Saved data entries:
+===+

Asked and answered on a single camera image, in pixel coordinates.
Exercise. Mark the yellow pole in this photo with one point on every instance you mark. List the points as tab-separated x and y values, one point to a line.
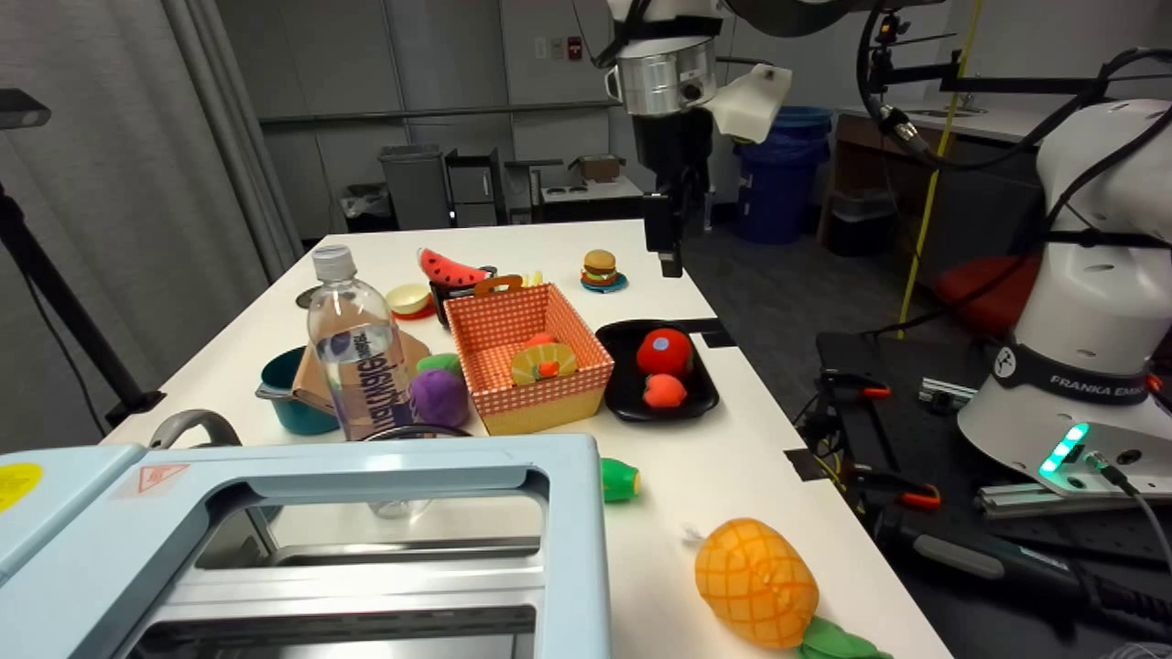
934	197

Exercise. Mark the grey curtain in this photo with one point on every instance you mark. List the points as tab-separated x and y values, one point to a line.
124	184

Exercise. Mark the clear plastic water bottle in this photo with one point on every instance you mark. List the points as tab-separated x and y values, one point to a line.
357	352

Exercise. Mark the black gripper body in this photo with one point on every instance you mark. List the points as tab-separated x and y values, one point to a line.
675	152

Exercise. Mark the small yellow toy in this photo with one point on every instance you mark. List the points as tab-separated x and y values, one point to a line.
408	297

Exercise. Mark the white wrist-mounted camera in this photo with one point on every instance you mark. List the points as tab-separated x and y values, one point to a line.
750	104

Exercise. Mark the black tool with grey grip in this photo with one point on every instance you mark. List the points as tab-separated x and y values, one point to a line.
974	562

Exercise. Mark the aluminium rail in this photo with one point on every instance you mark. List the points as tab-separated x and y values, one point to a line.
1011	495

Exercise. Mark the red wall alarm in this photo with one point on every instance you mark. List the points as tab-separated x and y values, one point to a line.
572	51

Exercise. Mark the red round toy fruit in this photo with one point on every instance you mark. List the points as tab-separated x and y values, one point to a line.
663	352

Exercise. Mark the black tape piece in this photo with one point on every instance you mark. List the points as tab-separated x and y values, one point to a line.
721	336
804	462

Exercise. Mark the light blue box appliance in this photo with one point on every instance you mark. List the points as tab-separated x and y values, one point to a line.
304	480

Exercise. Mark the orange checkered cardboard box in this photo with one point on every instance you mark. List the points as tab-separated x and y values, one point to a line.
536	407

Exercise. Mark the black camera tripod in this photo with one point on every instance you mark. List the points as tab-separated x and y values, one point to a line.
59	305

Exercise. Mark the blue trash bin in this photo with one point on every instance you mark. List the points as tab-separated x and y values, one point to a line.
783	184

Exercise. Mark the small blue plate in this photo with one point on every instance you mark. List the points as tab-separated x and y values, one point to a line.
607	289

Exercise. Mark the orange-red round toy fruit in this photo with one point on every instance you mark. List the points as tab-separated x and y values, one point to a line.
663	391

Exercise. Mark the teal bowl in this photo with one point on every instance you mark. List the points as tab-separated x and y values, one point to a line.
291	406

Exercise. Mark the red chair seat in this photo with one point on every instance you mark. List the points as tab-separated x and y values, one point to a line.
984	294

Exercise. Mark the toy burger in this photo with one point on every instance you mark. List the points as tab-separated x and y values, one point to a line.
600	264

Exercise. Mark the purple plush ball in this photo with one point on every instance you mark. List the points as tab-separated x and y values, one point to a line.
441	396

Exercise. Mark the background work desk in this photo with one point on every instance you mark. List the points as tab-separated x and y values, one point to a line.
902	135

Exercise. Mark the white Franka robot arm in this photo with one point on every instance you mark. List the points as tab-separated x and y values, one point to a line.
1100	305

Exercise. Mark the green and yellow corn toy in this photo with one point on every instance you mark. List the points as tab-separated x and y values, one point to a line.
620	480

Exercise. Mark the orange plush pineapple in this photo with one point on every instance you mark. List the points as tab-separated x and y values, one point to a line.
757	586

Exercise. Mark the black plastic tray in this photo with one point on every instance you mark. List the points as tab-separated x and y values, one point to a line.
629	378

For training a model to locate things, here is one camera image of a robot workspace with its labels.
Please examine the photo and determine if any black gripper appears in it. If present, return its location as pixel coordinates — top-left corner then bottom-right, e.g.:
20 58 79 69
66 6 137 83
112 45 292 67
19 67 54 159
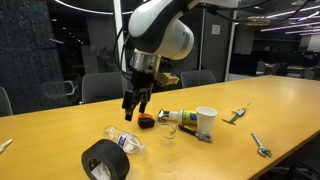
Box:
121 68 155 122

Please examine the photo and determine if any clear plastic water bottle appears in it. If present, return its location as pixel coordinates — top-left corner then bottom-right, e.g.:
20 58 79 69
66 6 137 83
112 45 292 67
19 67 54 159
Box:
103 125 147 155

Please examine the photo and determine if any orange black tape measure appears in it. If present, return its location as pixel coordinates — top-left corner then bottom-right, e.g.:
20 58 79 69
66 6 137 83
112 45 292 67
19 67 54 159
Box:
136 113 156 130

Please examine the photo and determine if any white bottle yellow label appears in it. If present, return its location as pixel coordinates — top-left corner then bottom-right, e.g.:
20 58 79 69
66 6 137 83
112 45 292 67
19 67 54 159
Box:
157 108 198 126

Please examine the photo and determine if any black tape roll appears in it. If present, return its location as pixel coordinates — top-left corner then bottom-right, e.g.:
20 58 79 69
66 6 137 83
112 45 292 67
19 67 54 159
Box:
80 138 131 180

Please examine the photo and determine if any clear plastic cup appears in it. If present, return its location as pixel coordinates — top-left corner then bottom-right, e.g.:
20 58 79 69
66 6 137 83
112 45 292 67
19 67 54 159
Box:
156 120 179 149

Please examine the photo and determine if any grey office chair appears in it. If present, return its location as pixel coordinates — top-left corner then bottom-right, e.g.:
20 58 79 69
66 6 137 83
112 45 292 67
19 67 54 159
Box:
179 69 218 89
80 71 129 105
0 87 14 118

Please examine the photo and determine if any white paper cup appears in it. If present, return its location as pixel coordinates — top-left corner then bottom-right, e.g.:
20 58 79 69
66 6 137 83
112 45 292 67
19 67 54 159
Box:
195 106 218 135

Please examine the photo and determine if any metal vernier caliper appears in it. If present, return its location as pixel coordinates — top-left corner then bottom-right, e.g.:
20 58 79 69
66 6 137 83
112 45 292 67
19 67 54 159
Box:
221 102 253 126

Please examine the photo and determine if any silver adjustable wrench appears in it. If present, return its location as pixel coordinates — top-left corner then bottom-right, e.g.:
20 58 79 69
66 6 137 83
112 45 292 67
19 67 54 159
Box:
250 132 273 158

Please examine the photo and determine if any white stick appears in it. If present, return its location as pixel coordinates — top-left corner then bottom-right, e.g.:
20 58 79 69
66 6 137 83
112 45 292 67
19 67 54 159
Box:
0 138 14 155

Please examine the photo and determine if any tan wrist camera box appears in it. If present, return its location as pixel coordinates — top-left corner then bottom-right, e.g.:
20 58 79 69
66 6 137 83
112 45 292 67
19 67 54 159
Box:
155 71 180 87

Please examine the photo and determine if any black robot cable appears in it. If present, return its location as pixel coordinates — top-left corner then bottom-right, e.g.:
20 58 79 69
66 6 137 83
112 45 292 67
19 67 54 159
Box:
113 23 135 82

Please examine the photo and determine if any white window frame post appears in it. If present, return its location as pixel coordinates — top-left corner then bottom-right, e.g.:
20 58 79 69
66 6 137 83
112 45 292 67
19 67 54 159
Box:
113 0 128 73

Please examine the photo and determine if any ring ceiling light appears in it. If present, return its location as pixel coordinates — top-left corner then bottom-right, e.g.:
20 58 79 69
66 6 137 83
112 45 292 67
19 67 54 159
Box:
53 0 134 16

+===+

◆ Task item:
Using the records above, output their complete text exactly, minus any images.

◆ Exercise output:
Asked and answered on a single camera image, in pixel coordinates.
Exercise. Mark the yellow pole in this photo with one point on every instance you mark. List the points as tab-separated x and y values, one point to a line.
934	197

Exercise. Mark the grey curtain in this photo with one point on every instance you mark. List the points as tab-separated x and y values, one point to a line.
124	184

Exercise. Mark the clear plastic water bottle in this photo with one point on every instance you mark. List the points as tab-separated x and y values, one point to a line.
357	352

Exercise. Mark the black gripper body in this photo with one point on every instance you mark. List the points as tab-separated x and y values, one point to a line.
675	152

Exercise. Mark the small yellow toy in this photo with one point on every instance you mark. List the points as tab-separated x and y values, one point to a line.
408	297

Exercise. Mark the white wrist-mounted camera in this photo with one point on every instance you mark. List the points as tab-separated x and y values, one point to a line.
750	104

Exercise. Mark the black tool with grey grip in this photo with one point on every instance you mark. List the points as tab-separated x and y values, one point to a line.
974	562

Exercise. Mark the aluminium rail in this photo with one point on every instance you mark. List the points as tab-separated x and y values, one point to a line.
1011	495

Exercise. Mark the red wall alarm in this photo with one point on every instance you mark. List the points as tab-separated x and y values, one point to a line.
572	51

Exercise. Mark the red round toy fruit in this photo with one point on every instance you mark. List the points as tab-separated x and y values, one point to a line.
663	352

Exercise. Mark the black tape piece in this photo with one point on every instance you mark. List the points as tab-separated x and y values, one point to a line.
721	336
804	462

Exercise. Mark the light blue box appliance in this photo with one point on every instance you mark. List the points as tab-separated x and y values, one point to a line.
304	480

Exercise. Mark the orange checkered cardboard box in this photo with one point on every instance you mark. List the points as tab-separated x and y values, one point to a line.
536	407

Exercise. Mark the black camera tripod in this photo with one point on every instance you mark. List the points as tab-separated x and y values, one point to a line.
59	305

Exercise. Mark the blue trash bin in this photo with one point on every instance you mark. List the points as tab-separated x and y values, one point to a line.
783	184

Exercise. Mark the small blue plate in this photo with one point on every instance you mark. List the points as tab-separated x and y values, one point to a line.
607	289

Exercise. Mark the orange-red round toy fruit in this photo with one point on every instance you mark. List the points as tab-separated x and y values, one point to a line.
663	391

Exercise. Mark the teal bowl in this photo with one point on every instance you mark. List the points as tab-separated x and y values, one point to a line.
291	406

Exercise. Mark the red chair seat in this photo with one point on every instance you mark. List the points as tab-separated x and y values, one point to a line.
984	294

Exercise. Mark the toy burger in this photo with one point on every instance you mark. List the points as tab-separated x and y values, one point to a line.
600	264

Exercise. Mark the purple plush ball in this photo with one point on every instance you mark. List the points as tab-separated x and y values, one point to a line.
441	396

Exercise. Mark the background work desk in this photo with one point on every instance you mark. List the points as tab-separated x and y values, one point to a line.
902	135

Exercise. Mark the white Franka robot arm in this photo with one point on every instance you mark. List the points as tab-separated x and y values, one point to a line.
1100	305

Exercise. Mark the green and yellow corn toy in this photo with one point on every instance you mark. List the points as tab-separated x and y values, one point to a line.
620	480

Exercise. Mark the orange plush pineapple in this photo with one point on every instance you mark. List the points as tab-separated x and y values, one point to a line.
757	586

Exercise. Mark the black plastic tray in this photo with one point on every instance you mark. List the points as tab-separated x and y values, one point to a line.
629	378

For training a model to locate things, here is one camera image of a robot workspace with its labels.
Please examine the photo and determine if any black gripper appears in it. If present, return its location as pixel coordinates — top-left corner then bottom-right, e.g.:
20 58 79 69
66 6 137 83
112 45 292 67
19 67 54 159
Box:
121 68 155 122

Please examine the photo and determine if any clear plastic water bottle appears in it. If present, return its location as pixel coordinates — top-left corner then bottom-right, e.g.:
20 58 79 69
66 6 137 83
112 45 292 67
19 67 54 159
Box:
103 125 147 155

Please examine the photo and determine if any orange black tape measure appears in it. If present, return its location as pixel coordinates — top-left corner then bottom-right, e.g.:
20 58 79 69
66 6 137 83
112 45 292 67
19 67 54 159
Box:
136 113 156 130

Please examine the photo and determine if any white bottle yellow label appears in it. If present, return its location as pixel coordinates — top-left corner then bottom-right, e.g.:
20 58 79 69
66 6 137 83
112 45 292 67
19 67 54 159
Box:
157 108 198 126

Please examine the photo and determine if any black tape roll appears in it. If present, return its location as pixel coordinates — top-left corner then bottom-right, e.g.:
20 58 79 69
66 6 137 83
112 45 292 67
19 67 54 159
Box:
80 138 131 180

Please examine the photo and determine if any clear plastic cup appears in it. If present, return its location as pixel coordinates — top-left corner then bottom-right, e.g.:
20 58 79 69
66 6 137 83
112 45 292 67
19 67 54 159
Box:
156 120 179 149

Please examine the photo and determine if any grey office chair appears in it. If present, return its location as pixel coordinates — top-left corner then bottom-right, e.g.:
20 58 79 69
66 6 137 83
112 45 292 67
19 67 54 159
Box:
179 69 218 89
80 71 129 105
0 87 14 118

Please examine the photo and determine if any white paper cup appears in it. If present, return its location as pixel coordinates — top-left corner then bottom-right, e.g.:
20 58 79 69
66 6 137 83
112 45 292 67
19 67 54 159
Box:
195 106 218 135

Please examine the photo and determine if any metal vernier caliper appears in it. If present, return its location as pixel coordinates — top-left corner then bottom-right, e.g.:
20 58 79 69
66 6 137 83
112 45 292 67
19 67 54 159
Box:
221 102 253 126

Please examine the photo and determine if any silver adjustable wrench appears in it. If present, return its location as pixel coordinates — top-left corner then bottom-right, e.g.:
20 58 79 69
66 6 137 83
112 45 292 67
19 67 54 159
Box:
250 132 273 158

Please examine the photo and determine if any white stick appears in it. If present, return its location as pixel coordinates — top-left corner then bottom-right, e.g.:
20 58 79 69
66 6 137 83
112 45 292 67
19 67 54 159
Box:
0 138 14 155

Please examine the photo and determine if any tan wrist camera box appears in it. If present, return its location as pixel coordinates — top-left corner then bottom-right, e.g.:
20 58 79 69
66 6 137 83
112 45 292 67
19 67 54 159
Box:
155 71 180 87

Please examine the photo and determine if any black robot cable appears in it. If present, return its location as pixel coordinates — top-left corner then bottom-right, e.g.:
20 58 79 69
66 6 137 83
112 45 292 67
19 67 54 159
Box:
113 23 135 82

Please examine the photo and determine if any white window frame post appears in it. If present, return its location as pixel coordinates — top-left corner then bottom-right, e.g.:
20 58 79 69
66 6 137 83
112 45 292 67
19 67 54 159
Box:
113 0 128 73

Please examine the photo and determine if any ring ceiling light appears in it. If present, return its location as pixel coordinates — top-left corner then bottom-right, e.g.:
20 58 79 69
66 6 137 83
112 45 292 67
19 67 54 159
Box:
53 0 134 16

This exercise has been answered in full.